На стареньком грязном пароходике, густо набитом народом, нас перевезли на огромную баржу, которая чернела на середине Волги, глубоко погружаясь в струистое марево реки. На барже стоял серо-голубой домик. Толстенная мачта была складная, и верхняя её половина лежала на выпуклой крыше домика. Когда наш пароход пришвартовался к барже, её просмолённая горбатая палуба в пузырях, прошитая трещинами, оказалась ниже палубы парохода, и люди с узлами и сундучками спускались по крутым сходням осторожно и боязливо. Бородатые матросы на пароходе скалили зубы и подбадривали нас:
— Шагай веселей, народ! Не гляди по сторонам! Там, на ватаге-то, заставят и по водам ходить.
Я уже привык к этим угрозам: они казались мне такими же обычными, как присловья и ругательства. Мать, согнувшись под тяжёлым тюком на спине, с узлом в руке, бойко сбежала со сходней. Я, тоже с узлом на спине, семенил за нею, и мне было смешно смотреть на неё, как она ловко и юрко обгоняла других баб и мужиков, неуклюже и боязливо, словно ощупью, спускающихся вниз по скрипучим доскам. Бабы, навьюченные поклажей, повизгивали, а мужики, подгибая коленки, шагали неохотно, натужливо, как будто их насильно гнали, как арестантов. Их встречал краснобородый мужик в сапогах с широченными голенищами, завёрнутыми вниз, и в кожаном картузе. Загоревший, с сизым облупленным носом, он щурил свои маленькие глазки и хрипло покрикивал, махая то одной, то другой рукой:
— Держи на корму!
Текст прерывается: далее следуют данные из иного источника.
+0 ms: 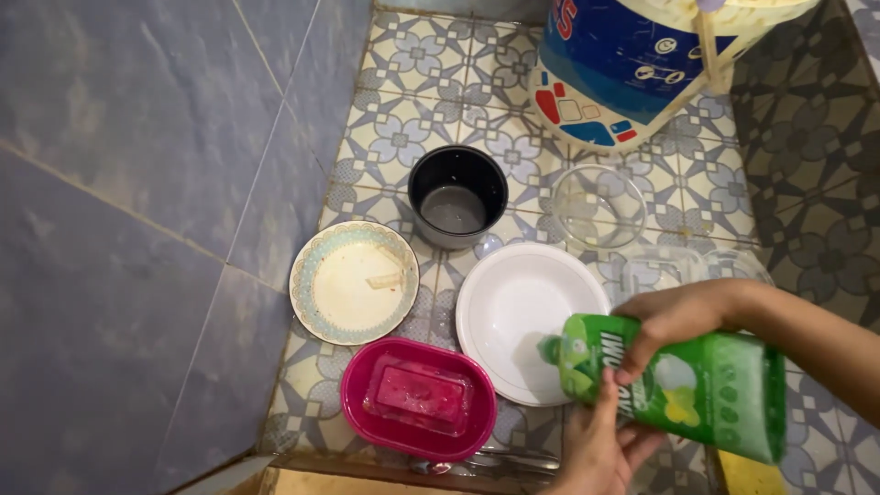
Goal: Washing dishes and plastic containers on the floor using a bucket of water, sponge, and dish soap.
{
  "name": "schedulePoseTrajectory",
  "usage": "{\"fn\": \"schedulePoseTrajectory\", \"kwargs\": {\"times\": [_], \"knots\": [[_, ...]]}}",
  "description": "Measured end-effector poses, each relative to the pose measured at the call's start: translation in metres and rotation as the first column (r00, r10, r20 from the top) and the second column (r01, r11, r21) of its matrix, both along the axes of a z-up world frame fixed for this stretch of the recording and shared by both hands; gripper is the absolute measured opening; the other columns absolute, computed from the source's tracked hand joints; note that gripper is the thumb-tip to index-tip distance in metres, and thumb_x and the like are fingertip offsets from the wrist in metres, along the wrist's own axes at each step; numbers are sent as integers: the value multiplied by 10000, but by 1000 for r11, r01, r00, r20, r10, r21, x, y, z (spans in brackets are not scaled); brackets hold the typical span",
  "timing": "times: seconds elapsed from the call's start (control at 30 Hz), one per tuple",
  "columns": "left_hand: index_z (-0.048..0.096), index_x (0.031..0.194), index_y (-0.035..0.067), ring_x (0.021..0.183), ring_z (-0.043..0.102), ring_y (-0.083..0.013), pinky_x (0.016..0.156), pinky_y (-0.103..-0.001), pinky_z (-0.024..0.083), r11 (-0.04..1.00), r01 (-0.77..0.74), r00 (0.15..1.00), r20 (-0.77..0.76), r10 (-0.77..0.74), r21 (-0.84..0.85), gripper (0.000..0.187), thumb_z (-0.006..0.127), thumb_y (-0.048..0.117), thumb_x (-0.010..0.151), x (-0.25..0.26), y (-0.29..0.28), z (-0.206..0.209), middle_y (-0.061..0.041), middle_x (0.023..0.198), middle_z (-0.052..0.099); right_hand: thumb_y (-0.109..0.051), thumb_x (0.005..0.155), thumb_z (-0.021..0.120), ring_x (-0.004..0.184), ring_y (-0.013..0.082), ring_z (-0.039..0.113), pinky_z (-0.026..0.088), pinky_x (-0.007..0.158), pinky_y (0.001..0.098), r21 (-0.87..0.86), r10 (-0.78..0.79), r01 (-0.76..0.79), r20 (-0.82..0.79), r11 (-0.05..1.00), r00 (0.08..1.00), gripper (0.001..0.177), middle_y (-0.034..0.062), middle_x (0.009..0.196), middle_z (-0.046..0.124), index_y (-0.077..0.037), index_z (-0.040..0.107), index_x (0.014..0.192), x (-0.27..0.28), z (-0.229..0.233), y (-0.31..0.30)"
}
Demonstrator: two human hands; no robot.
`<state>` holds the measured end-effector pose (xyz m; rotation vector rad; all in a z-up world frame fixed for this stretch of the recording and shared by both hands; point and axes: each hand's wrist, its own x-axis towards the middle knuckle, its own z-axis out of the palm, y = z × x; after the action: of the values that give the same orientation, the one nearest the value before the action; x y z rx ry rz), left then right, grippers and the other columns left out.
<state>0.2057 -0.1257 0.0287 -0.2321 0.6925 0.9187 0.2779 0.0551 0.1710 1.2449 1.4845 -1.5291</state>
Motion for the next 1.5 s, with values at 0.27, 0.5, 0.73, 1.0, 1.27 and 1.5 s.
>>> {"fn": "schedulePoseTrajectory", "kwargs": {"times": [0.27,0.5,0.73,1.0,1.27,1.5], "knots": [[468,1506,74,1085,720,-246,899,-396,656,981,0,998,61,-12,195,702,644,573,1044,4,14,-42,-121,1309,648,-414,632,867,958,263,775,606,880,370,139,-60,44,113,989,992,719,141,1082,818,-41,711,1226,-4,3,7],[481,1464,217,1110,744,-246,904,-404,636,999,-6,997,76,3,40,615,637,543,966,3,3,-29,-54,1351,657,-424,622,856,987,225,758,580,917,337,86,70,-72,27,994,997,754,111,1090,820,-50,703,1259,-6,3,3],[456,1447,200,1052,672,-233,872,-392,596,968,116,992,-72,-103,221,594,666,518,992,1,0,-34,27,1343,594,-466,618,891,1046,195,754,556,988,324,180,-34,30,19,983,999,881,82,1169,801,-131,615,1384,14,3,-11],[499,1422,217,1195,669,-176,975,-378,572,955,108,993,-68,-92,275,520,715,379,977,-26,-7,3,4,1312,670,-366,708,915,1060,200,726,552,954,339,213,-53,80,-128,974,990,776,75,1159,767,-128,600,1375,27,5,-31],[593,1398,154,1233,643,-141,1061,-379,543,952,-74,993,112,42,296,413,720,243,1016,-85,-65,7,11,1322,671,-434,691,911,943,154,773,578,839,338,187,305,-301,4,935,952,731,37,1054,782,-188,661,1332,-95,40,-52],[595,1360,150,1173,658,-163,1037,-343,580,952,-273,922,321,217,139,367,719,271,1037,-115,-92,-51,9,1295,658,-510,676,875,930,231,768,560,847,369,265,557,-561,97,785,825,694,89,991,796,-152,677,1235,-179,25,-67]]}}
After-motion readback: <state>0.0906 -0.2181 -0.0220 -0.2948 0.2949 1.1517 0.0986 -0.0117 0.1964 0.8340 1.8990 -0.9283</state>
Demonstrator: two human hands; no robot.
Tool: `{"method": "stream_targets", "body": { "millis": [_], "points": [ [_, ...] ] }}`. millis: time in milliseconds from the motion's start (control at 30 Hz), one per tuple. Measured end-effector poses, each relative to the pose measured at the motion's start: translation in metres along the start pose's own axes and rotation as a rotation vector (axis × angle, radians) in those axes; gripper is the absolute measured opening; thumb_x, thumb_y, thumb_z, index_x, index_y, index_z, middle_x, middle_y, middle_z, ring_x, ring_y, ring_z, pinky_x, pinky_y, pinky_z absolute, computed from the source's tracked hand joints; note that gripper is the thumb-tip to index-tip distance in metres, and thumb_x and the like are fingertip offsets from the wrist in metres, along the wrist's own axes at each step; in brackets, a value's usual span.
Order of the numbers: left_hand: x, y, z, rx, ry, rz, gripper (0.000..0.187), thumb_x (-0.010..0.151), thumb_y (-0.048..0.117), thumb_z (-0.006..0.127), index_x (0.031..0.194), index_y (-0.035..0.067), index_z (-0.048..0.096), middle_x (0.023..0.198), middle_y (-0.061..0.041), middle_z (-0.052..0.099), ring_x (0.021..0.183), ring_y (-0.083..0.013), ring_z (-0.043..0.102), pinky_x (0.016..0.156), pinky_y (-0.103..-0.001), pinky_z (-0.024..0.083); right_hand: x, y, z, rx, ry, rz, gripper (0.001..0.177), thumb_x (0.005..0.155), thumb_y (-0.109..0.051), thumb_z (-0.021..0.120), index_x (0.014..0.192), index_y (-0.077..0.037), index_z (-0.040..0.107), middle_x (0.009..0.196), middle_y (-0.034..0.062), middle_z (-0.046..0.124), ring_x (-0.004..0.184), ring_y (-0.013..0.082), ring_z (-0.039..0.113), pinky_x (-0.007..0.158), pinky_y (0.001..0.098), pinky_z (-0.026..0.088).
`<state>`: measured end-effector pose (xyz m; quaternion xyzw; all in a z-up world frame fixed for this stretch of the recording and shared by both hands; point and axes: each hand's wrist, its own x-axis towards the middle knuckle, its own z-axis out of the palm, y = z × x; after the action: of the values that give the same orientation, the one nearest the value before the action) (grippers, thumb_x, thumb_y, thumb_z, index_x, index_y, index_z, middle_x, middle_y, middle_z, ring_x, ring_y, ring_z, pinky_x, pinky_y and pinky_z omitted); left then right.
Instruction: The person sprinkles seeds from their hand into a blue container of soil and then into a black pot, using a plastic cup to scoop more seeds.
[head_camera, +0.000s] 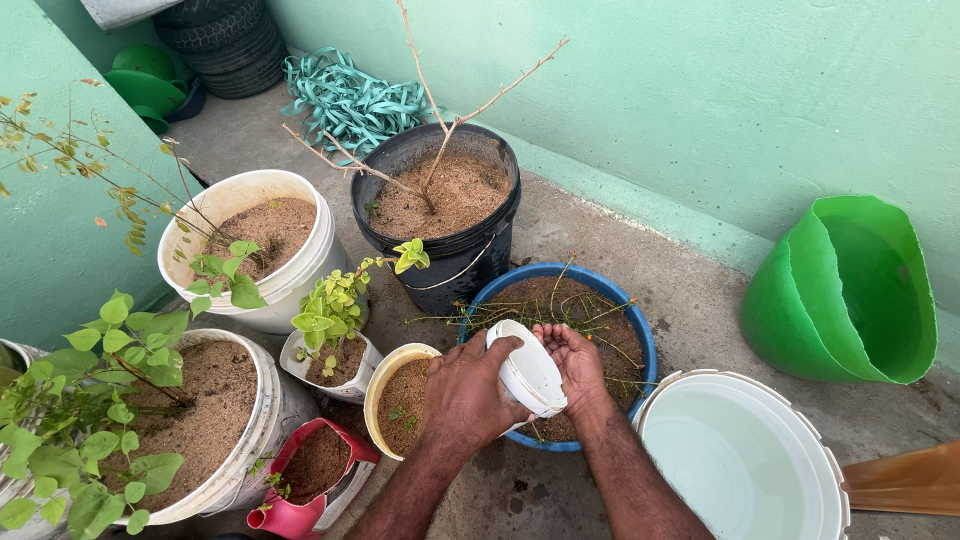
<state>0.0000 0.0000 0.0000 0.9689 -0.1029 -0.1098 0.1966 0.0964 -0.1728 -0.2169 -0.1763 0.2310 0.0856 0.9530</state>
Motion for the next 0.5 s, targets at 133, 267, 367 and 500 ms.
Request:
{"method": "stream_targets", "body": {
  "millis": [133, 267, 367, 500],
  "points": [
    [0.002, 0.001, -0.001, 0.038, -0.036, -0.01, 0.095, 0.064, 0.041, 0.099, 0.144, 0.025, 0.051, 0.14, -0.012, 0.052, 0.131, -0.0329, 0.053, 0.113, -0.058, 0.038, 0.0, 0.003, -0.002, 0.009, 0.019, 0.011, 0.019, 0.104, -0.013, 0.055, 0.093, 0.001, 0.061, 0.094, 0.0158, 0.069, 0.091, 0.021, 0.072, 0.091, 0.0353, 0.064],
    [0.002, 0.0, 0.0, 0.031, -0.031, -0.004, 0.095, 0.063, 0.042, 0.098, 0.144, 0.025, 0.052, 0.139, -0.011, 0.053, 0.131, -0.0327, 0.053, 0.112, -0.059, 0.039, 0.001, 0.005, -0.005, 0.011, 0.042, 0.003, 0.019, 0.104, -0.013, 0.054, 0.094, 0.002, 0.061, 0.095, 0.0168, 0.069, 0.091, 0.0212, 0.072, 0.091, 0.0345, 0.064],
    [0.0, -0.006, 0.001, -0.013, -0.002, 0.0, 0.093, 0.061, 0.039, 0.1, 0.141, 0.023, 0.054, 0.137, -0.01, 0.055, 0.129, -0.032, 0.056, 0.111, -0.057, 0.041, 0.005, 0.004, -0.006, 0.079, 0.003, 0.037, 0.019, 0.103, -0.014, 0.053, 0.092, 0.001, 0.059, 0.094, 0.0159, 0.068, 0.088, 0.0224, 0.071, 0.089, 0.0365, 0.065],
    [-0.003, -0.017, 0.001, -0.261, 0.092, -0.031, 0.081, 0.057, 0.03, 0.101, 0.126, 0.017, 0.06, 0.126, -0.008, 0.062, 0.122, -0.0273, 0.063, 0.104, -0.047, 0.052, 0.011, -0.007, 0.007, 0.141, -0.013, 0.02, 0.017, 0.103, -0.01, 0.054, 0.091, 0.001, 0.058, 0.093, 0.0145, 0.067, 0.085, 0.0226, 0.071, 0.085, 0.036, 0.066]
  ]
}}
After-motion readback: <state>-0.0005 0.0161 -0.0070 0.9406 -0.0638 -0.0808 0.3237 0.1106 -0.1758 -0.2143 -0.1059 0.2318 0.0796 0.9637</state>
Шагай на нос!
Он задержал прищуренные глаза на матери и строго буркнул:
— Одна, что ли?
— Одна… с парнишкой вот.
— Клади багаж здесь вот, у каюты. Стряпать умеешь?
— Я всё умею… и стряпать, и стирать, и песни петь…
Он почему-то надвинул кожаный картуз на брови. Его глаза хоть и спрятаны были в прищурке, но почудились острыми и ледяными.